Voilà qui me le rend extrêmement sympathique ce "petit maître" dont parle La Tribune de l'Art. Un anticonformiste, en somme !
Vous, vous vouliez m'en dégoûter avec vos "couleurs qui en deviennent souvent étranges, atones, théoriques, dominées par des roses fades et lie-de-vin." ?
Eh bien, c'est loupé ;-)
Ah, parce que vous pensez que c'est une manière d'éduquer la jeunesse que de lui inculquer "surtout, ne soyez pas trop réalistes!"?
Plus sérieusement je n'avais pas l'intention de dégoûter quiconque.
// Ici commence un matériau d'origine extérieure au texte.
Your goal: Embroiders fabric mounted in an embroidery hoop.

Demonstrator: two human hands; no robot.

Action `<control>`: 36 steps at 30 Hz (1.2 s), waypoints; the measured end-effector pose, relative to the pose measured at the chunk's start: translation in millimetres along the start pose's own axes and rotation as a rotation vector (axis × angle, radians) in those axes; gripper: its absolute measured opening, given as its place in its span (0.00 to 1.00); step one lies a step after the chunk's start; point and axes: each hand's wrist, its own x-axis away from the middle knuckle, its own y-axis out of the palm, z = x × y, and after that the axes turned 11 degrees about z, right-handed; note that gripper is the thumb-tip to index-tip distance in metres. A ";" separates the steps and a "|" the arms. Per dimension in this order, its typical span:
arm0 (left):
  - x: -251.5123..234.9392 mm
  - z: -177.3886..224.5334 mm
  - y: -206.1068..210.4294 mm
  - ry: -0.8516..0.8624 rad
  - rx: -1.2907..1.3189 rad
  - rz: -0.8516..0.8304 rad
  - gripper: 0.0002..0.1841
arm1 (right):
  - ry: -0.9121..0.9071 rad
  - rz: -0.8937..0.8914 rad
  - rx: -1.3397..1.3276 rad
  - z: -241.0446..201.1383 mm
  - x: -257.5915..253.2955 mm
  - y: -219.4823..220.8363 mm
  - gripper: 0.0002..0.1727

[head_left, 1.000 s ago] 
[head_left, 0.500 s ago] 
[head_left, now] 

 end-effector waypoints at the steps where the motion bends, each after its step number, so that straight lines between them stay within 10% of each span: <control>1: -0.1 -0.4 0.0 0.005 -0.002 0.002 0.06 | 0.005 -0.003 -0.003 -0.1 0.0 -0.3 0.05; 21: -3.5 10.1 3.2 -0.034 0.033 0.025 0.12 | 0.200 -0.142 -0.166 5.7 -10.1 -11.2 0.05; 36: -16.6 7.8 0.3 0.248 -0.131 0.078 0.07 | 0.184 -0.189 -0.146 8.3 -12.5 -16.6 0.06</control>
J'éprouve même de la sympathie pour la personne, son refus des honneurs, sa quête vers l'abstraction, ses quelques tableaux réussis, sa rue tristounette à Carcassonne.
Mais vraiment, ses couleurs ! Avant de voir des Laugé en vrai et en grande quantité, je pensais qu'il avait eu la malchance d'être très mal reproduit dans les livres ou sur internet et je mettais sur le compte des imprimeurs et des photographes incompétents ces couleurs naïves, fades, communes.
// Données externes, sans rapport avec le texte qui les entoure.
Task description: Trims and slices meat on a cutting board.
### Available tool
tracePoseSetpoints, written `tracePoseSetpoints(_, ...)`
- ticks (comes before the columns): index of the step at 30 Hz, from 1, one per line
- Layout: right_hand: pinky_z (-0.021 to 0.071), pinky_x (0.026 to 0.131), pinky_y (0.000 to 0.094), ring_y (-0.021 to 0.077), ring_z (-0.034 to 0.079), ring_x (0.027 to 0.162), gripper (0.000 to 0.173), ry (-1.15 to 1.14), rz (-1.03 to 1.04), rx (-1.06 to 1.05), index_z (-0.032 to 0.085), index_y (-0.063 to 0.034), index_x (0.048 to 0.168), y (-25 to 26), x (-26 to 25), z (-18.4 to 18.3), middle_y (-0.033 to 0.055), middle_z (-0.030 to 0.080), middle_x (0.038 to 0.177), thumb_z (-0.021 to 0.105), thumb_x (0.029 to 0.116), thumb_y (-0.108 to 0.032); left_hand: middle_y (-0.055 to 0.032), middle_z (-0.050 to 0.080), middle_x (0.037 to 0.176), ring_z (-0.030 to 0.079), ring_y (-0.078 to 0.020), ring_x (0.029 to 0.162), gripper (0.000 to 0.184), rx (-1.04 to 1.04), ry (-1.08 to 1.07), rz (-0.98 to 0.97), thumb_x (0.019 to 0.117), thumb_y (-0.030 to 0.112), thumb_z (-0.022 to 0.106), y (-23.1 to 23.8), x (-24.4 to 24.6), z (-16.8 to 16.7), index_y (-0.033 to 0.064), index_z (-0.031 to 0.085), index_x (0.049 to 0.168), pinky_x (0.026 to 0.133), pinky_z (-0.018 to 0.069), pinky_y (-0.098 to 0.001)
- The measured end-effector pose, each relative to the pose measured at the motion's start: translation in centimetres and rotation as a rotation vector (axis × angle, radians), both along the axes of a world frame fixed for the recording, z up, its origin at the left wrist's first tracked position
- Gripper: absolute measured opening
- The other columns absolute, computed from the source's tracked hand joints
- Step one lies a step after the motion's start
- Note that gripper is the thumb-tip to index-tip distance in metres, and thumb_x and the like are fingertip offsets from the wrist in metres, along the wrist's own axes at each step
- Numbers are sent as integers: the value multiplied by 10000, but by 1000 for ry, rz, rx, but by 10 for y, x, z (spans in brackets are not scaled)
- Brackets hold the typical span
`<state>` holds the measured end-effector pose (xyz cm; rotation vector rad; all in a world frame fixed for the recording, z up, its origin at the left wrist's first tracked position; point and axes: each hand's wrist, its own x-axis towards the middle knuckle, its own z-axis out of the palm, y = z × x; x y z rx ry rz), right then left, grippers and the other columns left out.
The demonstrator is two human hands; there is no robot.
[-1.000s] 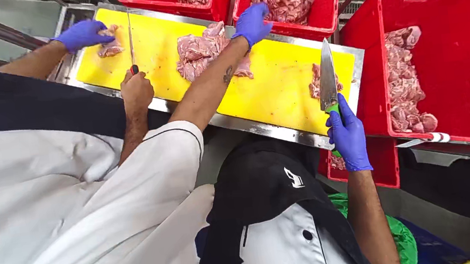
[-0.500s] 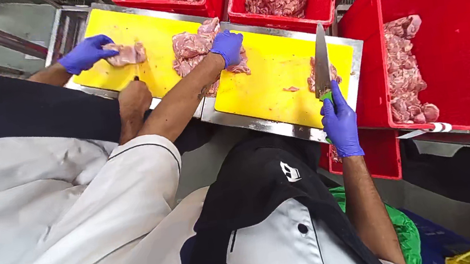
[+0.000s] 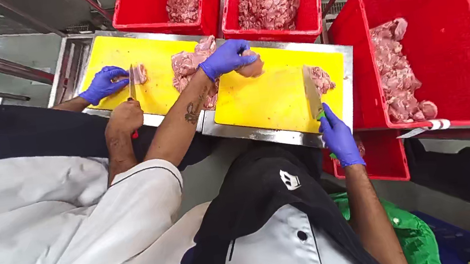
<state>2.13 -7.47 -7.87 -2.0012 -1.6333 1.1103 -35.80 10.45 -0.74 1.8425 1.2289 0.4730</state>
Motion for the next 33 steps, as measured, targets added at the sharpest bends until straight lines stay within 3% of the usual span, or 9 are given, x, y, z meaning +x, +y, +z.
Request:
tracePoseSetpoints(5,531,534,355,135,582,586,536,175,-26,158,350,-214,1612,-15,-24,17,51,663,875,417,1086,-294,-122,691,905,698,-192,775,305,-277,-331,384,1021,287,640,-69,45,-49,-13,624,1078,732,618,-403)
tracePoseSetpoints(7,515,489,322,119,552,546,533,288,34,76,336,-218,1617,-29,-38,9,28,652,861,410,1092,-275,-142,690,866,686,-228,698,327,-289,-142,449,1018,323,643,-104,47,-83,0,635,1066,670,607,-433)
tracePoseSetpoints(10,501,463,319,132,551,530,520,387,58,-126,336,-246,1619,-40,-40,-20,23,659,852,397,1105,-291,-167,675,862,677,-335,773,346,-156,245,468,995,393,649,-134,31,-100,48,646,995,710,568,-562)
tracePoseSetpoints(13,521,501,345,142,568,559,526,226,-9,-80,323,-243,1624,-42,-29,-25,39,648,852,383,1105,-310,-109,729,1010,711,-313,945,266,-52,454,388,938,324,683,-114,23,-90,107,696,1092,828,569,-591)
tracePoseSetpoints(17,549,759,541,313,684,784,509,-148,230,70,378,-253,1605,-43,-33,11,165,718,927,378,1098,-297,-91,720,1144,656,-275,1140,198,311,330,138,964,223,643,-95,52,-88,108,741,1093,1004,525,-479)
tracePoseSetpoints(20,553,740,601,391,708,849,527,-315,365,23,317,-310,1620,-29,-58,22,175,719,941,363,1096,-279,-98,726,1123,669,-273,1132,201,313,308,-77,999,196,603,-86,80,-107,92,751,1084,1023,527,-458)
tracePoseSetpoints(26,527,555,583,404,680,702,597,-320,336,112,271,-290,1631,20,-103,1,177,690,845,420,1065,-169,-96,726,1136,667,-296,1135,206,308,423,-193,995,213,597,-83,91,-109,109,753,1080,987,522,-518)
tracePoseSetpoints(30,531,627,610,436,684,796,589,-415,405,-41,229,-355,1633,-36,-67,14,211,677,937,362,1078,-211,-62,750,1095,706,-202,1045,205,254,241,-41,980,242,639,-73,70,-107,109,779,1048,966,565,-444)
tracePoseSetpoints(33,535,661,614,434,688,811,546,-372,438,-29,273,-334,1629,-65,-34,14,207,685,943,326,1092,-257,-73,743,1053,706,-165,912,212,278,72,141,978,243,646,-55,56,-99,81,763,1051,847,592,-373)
Et bien non, on peut accorder à Laugé un talent de dessinateur, mais hélas pas de coloriste, ou alors je devrais réviser tout mon système de valeur colorimétrique... Et je vous assure que le fond uniformément rose du grand portrait en pieds de Mademoiselle Jeanjean (hélas pas trouvé sur internet) est à la limite du...
Donc finalement, ses toiles sont bien rosée tendance vinasse ! Quelle tragédie pour un adepte de la colorimétrie comme vous ! Ne peut-on pas mettre ces erreurs de choix sur le compte d'un daltonisme ?
Elles ne sont pas toutes vineuses, mais celles qui ne le sont pas sont tout de même de teintes assez naïves, arbitraires, comme chez ses contemporains Signac ou Cross, mais en plus fade.
Finalement, tout est acceptable en matière de couleurs, mais il y a peu de bons coloristes, et Laugé n'en est pas.
Quant à lui attribuer un défaut de vision, les spécialistes n'en parlent pas.
Mais il faut dire que ces mêmes experts lui accordent des qualités de "luministe", alors que cette luminosité ne saute vraiment pas aux yeux, et je pense que c'est l'expression du cliché habituel "peintre du midi = peintre de la lumière" dicté par la fainéantise.